--- Assignment ---
Report each line of the listing that carries the word "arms".

--- Exercise data ---

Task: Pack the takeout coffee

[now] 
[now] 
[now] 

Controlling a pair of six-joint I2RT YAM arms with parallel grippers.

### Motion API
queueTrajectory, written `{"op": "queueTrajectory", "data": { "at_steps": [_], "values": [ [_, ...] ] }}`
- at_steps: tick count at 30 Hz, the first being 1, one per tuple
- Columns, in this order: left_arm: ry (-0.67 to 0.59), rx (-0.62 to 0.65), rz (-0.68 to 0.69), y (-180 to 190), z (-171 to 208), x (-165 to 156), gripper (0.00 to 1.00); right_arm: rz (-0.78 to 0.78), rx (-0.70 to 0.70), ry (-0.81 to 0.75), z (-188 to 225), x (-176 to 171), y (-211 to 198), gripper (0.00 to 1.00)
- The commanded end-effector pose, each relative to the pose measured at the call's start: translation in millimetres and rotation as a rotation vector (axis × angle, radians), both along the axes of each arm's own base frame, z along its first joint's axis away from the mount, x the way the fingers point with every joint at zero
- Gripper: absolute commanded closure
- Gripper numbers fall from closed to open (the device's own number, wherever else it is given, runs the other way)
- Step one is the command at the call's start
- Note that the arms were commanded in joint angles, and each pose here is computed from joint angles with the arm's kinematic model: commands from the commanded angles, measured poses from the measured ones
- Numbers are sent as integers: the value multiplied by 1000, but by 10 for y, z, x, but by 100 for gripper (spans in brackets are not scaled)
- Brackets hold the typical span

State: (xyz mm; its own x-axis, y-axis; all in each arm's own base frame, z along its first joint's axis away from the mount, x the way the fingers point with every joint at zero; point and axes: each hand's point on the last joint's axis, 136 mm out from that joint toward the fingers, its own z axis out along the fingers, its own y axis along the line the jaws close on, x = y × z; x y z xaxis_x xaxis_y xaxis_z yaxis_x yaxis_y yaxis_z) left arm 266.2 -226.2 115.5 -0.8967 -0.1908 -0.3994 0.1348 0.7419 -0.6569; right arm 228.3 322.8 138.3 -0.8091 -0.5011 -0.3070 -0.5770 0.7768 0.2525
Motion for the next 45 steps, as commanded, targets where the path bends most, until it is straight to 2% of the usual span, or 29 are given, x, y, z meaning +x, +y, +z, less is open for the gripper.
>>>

--- Solution to this problem ---
Controlling a pair of six-joint I2RT YAM arms with parallel grippers.
- Note that the arms were commanded in joint angles, and each pose here is computed from joint angles with the arm's kinematic model: commands from the commanded angles, measured poses from the measured ones

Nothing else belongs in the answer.